## Task requirements
Repeat the data in full. Drop every picture.

## Input
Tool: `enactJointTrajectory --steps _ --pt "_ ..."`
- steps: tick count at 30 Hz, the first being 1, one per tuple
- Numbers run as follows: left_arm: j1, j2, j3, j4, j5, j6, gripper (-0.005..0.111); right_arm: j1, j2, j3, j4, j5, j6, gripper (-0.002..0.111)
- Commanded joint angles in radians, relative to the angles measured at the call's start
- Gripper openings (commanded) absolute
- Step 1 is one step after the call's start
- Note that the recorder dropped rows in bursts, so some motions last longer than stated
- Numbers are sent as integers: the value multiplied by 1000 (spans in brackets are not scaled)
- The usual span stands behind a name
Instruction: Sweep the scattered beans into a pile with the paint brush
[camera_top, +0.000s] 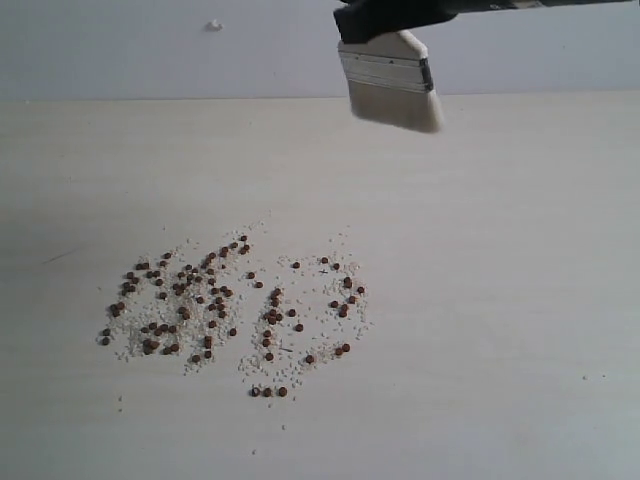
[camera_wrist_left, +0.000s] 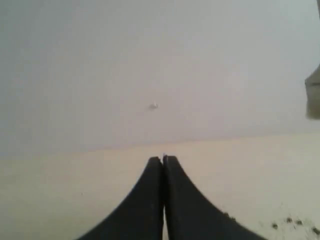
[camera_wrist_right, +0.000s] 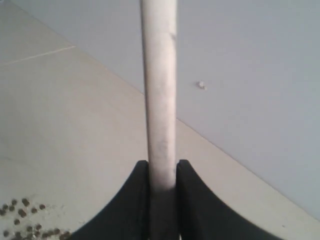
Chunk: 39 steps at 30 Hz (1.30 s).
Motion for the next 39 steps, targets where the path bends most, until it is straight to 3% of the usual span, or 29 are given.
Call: enactJointTrajectory --steps 1,12,21,25,27,29,39 --pt "-5 -7 0 -22 147 -9 0 -4 -74 80 6 29 -153 0" --pt "-5 -7 0 -79 123 -18 0 -4 -150 202 441 225 -493 0" --pt "-5 -7 0 -79 126 -18 0 -4 -137 215 435 419 -504 0" --pt "-5 -7 0 -79 126 -18 0 -6 -111 220 236 547 -154 0" --pt "-5 -7 0 -79 126 -18 0 -6 -93 244 9 623 155 0" --pt "-5 -7 0 -79 126 -18 0 -6 -68 262 6 711 380 0" --pt "-5 -7 0 -79 126 -18 0 -6 89 260 6 816 350 0"
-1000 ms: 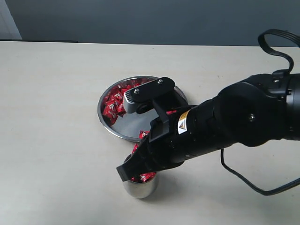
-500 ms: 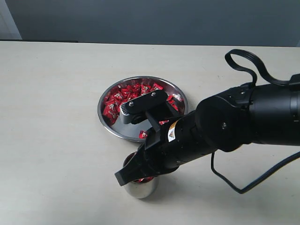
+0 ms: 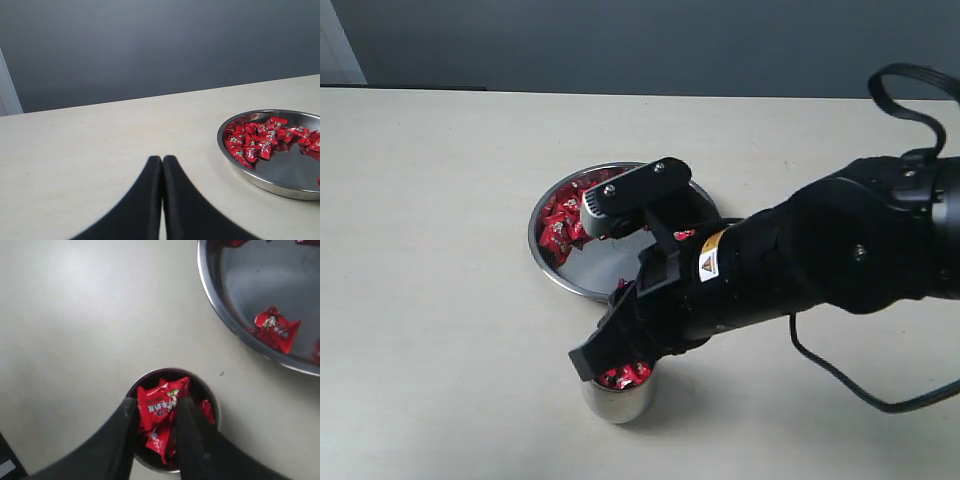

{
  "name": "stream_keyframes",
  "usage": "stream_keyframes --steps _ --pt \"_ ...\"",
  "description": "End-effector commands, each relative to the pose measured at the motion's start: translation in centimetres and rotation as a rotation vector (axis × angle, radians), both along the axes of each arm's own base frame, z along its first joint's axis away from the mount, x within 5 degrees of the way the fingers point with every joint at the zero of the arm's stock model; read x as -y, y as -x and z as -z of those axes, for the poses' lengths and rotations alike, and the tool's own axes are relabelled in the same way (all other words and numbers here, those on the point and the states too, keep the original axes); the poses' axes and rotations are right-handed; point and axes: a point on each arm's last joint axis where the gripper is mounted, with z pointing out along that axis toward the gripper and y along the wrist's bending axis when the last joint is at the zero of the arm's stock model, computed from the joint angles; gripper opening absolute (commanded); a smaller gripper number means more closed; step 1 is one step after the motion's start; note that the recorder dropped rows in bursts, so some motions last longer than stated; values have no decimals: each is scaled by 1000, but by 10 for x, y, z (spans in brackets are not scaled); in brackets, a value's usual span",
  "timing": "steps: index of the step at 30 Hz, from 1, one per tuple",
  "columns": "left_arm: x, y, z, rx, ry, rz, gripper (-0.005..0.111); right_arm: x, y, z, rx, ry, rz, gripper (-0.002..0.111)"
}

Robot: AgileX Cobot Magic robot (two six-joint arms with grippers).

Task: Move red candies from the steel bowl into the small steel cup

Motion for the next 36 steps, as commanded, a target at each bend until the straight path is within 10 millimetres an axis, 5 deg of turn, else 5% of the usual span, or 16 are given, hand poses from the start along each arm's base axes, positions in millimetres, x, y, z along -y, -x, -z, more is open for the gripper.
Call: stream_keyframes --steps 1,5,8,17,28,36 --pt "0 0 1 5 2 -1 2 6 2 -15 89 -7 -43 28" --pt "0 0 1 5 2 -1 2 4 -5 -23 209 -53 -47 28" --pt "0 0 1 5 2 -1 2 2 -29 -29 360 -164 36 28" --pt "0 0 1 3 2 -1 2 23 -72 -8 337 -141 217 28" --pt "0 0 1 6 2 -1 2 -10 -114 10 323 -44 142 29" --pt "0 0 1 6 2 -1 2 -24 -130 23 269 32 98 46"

## Answer to this problem
Tool: `enactJointTrajectory --steps _ --pt "_ ..."`
- steps: tick count at 30 Hz, the first being 1, one per tuple
- Numbers run as follows: left_arm: j1, j2, j3, j4, j5, j6, gripper (-0.005..0.111); right_arm: j1, j2, j3, j4, j5, j6, gripper (-0.002..0.111)
- Commanded joint angles in radians, relative to the angles measured at the call's start
- Gripper openings (commanded) absolute
- Step 1 is one step after the call's start
- Note that the recorder dropped rows in bursts, so some motions last longer than stated
- Numbers are sent as integers: the value multiplied by 1000 (spans in brackets are not scaled)
- The usual span stands behind a name
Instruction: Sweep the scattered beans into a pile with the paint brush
[camera_top, +0.000s] 
[camera_wrist_left, +0.000s] 
[camera_wrist_right, +0.000s] 
Chunk: 39 steps at 30 Hz (1.30 s).
Motion for the next 39 steps, targets where the path bends most, until it is straight to 3% of the usual span, or 29 are given.
Call: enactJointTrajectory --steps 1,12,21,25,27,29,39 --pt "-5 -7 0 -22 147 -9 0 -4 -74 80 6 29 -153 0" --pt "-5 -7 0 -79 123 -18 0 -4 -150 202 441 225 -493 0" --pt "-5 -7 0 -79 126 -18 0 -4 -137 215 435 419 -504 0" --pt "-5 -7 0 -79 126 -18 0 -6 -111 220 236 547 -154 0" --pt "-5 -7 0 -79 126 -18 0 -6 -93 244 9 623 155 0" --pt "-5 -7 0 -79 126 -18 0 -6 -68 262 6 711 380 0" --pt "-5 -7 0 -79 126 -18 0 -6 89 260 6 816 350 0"
-1000 ms: 
-500 ms: 
+0 ms: 

{
  "name": "stream_keyframes",
  "usage": "stream_keyframes --steps _ --pt \"_ ...\"",
  "description": "End-effector commands, each relative to the pose measured at the motion's start: translation in centimetres and rotation as a rotation vector (axis × angle, radians), both along the axes of each arm's own base frame, z along its first joint's axis away from the mount, x within 5 degrees of the way the fingers point with every joint at the zero of the arm's stock model; read x as -y, y as -x and z as -z of those axes, for the poses' lengths and rotations alike, and the tool's own axes are relabelled in the same way (all other words and numbers here, those on the point and the states too, keep the original axes); the poses' axes and rotations are right-handed; point and axes: a point on each arm's last joint axis where the gripper is mounted, with z pointing out along that axis toward the gripper and y along the wrist's bending axis when the last joint is at the zero of the arm's stock model, computed from the joint angles; gripper opening absolute (commanded); a smaller gripper number means more closed; step 1 is one step after the motion's start; note that the recorder dropped rows in bursts, so some motions last longer than stated; values have no decimals: each is scaled by 1000, but by 10 for x, y, z (spans in brackets are not scaled); in brackets, a value's usual span",
  "timing": "steps: index of the step at 30 Hz, from 1, one per tuple",
  "columns": "left_arm: x, y, z, rx, ry, rz, gripper (-0.005..0.111); right_arm: x, y, z, rx, ry, rz, gripper (-0.002..0.111)"
}

Robot: AgileX Cobot Magic robot (two six-joint arms with grippers).

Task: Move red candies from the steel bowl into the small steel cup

Motion for the next 36 steps, as commanded, a target at each bend until the straight path is within 10 millimetres an axis, 5 deg of turn, else 5% of the usual span, or 16 are given, hand poses from the start along each arm's base axes, positions in millimetres, x, y, z along -y, -x, -z, more is open for the gripper.
Call: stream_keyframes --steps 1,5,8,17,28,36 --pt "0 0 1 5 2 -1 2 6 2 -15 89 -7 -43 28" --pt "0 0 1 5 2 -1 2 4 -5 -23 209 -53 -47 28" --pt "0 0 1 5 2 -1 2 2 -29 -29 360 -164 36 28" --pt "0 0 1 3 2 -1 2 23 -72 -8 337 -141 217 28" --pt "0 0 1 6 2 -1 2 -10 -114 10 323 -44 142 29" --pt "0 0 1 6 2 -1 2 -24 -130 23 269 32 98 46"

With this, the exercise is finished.